U Pyinnyar Won Tha, 32, um monge em Lashio, uma cidade no nordeste de Mianmar, é um jogador ávido. Embora Buda diga para não matar seres vivos, ele disse, as pessoas em Mianmar devem se defender da junta.
“Jogar um jogo em PDF é contra os ensinamentos de Buda, mas não me sinto culpado porque estamos morrendo sob o regime militar”, disse ele. “Se alguém está ameaçando nossas vidas, devemos matá-lo apenas para nos defender. Se não, eles podem nos matar a qualquer momento.”
War of Heroes é o primeiro jogo de batalha que ele jogou, disse ele. A promessa dos desenvolvedores de doar dinheiro para pessoas deslocadas e combatentes da resistência fez dele um fã.
“No verdadeiro budismo, os monges devem ser respeitados, mas a junta militar está torturando e matando monges”, disse ele. “Então, é justo jogar um jogo para dar-lhes carma.”
O jogo se tornou tão popular que alguns soldados também estão jogando. Desde o golpe, o número de desertores cresceu. Quem permanece no exército, mas é contra o regime, é conhecido como “melancia”: verde militar por fora e vermelho, representando o movimento pró-democracia, por dentro.
Um soldado, cujo nome foi omitido para sua segurança, disse que desertaria se pudesse, mas que sabe que o Tatmadaw se vingará de sua família. Em vez disso, para ajudar a revolução, ele fornece clandestinamente informações privilegiadas às forças da resistência, disse ele.
Ele também joga War of Heroes.
“Depois do golpe, eu realmente queria matar os generais ditatoriais e os soldados que veem o povo como inimigo”, disse ele. “Mas minha situação não me permite matá-los no mundo real. Se a situação permitisse, eu o faria.”
O jogo lhe dá uma saída para sua raiva. “É uma sensação agradável matar soldados do Exército de Mianmar no jogo”, disse ele. “No mínimo, estou feliz por poder matar soldados e ganhar dinheiro para a revolução.”
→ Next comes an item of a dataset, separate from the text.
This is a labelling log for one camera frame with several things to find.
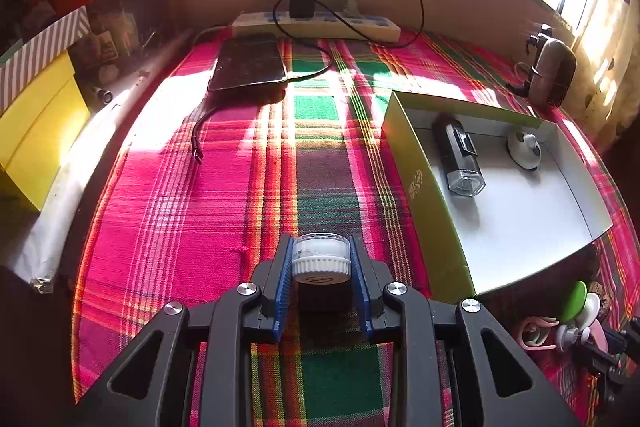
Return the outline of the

Outra fã é Ma Myat Noe Aye, 28, uma enfermeira que largou o emprego em um hospital do governo em Mandalay, a segunda maior cidade de Mianmar, para protestar contra a tomada do poder pelos militares. Ela fugiu para Laiza, uma cidade em território rebelde no estado de Kachin, onde se voluntariou como paramédica da Força de Defesa Popular.
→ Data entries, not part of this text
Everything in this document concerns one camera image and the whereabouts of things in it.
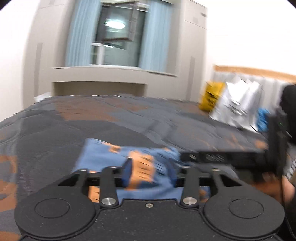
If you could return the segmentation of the person's right hand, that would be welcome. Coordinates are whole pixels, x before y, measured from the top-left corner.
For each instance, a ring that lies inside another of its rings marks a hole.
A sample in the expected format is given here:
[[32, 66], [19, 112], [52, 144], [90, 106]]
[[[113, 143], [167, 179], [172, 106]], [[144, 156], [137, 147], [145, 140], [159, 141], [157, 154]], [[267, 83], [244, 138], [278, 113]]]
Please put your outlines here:
[[291, 203], [295, 196], [295, 186], [285, 176], [277, 177], [273, 173], [264, 173], [262, 179], [262, 181], [253, 183], [252, 186], [281, 204]]
Em maio, soldados atacou e queimou sua aldeia natal, Nay Pu Kone na Divisão Sagaing, forçando seus parentes e 5.000 outros a fugir. “Perdi meu emprego”, disse ela. “Minha família perdeu nossas fazendas e casa. Agora toda a minha família tem que contar com a ajuda dos parentes. Existem muitas famílias como nós, então devemos vencer essa revolução. Caso contrário, todos morreremos sob o regime.”
A Sra. Myat Noe disse que sua mãe, 56, se juntou a ela em Laiza e agora trabalha como cozinheira para a Força de Defesa do Povo. Ela apresentou sua mãe a Guerra dos Heróis, e agora a mulher mais velha joga todas as noites antes de dormir.
“Eu disse a ela, sempre que ela sente ódio pelos militares, ela pode jogar o jogo para aliviar seu estresse e ajudar a revolução”, disse ela. “Quando eu jogo o jogo, eu sinto o mesmo. Esta revolução deve ser o fim do jogo.”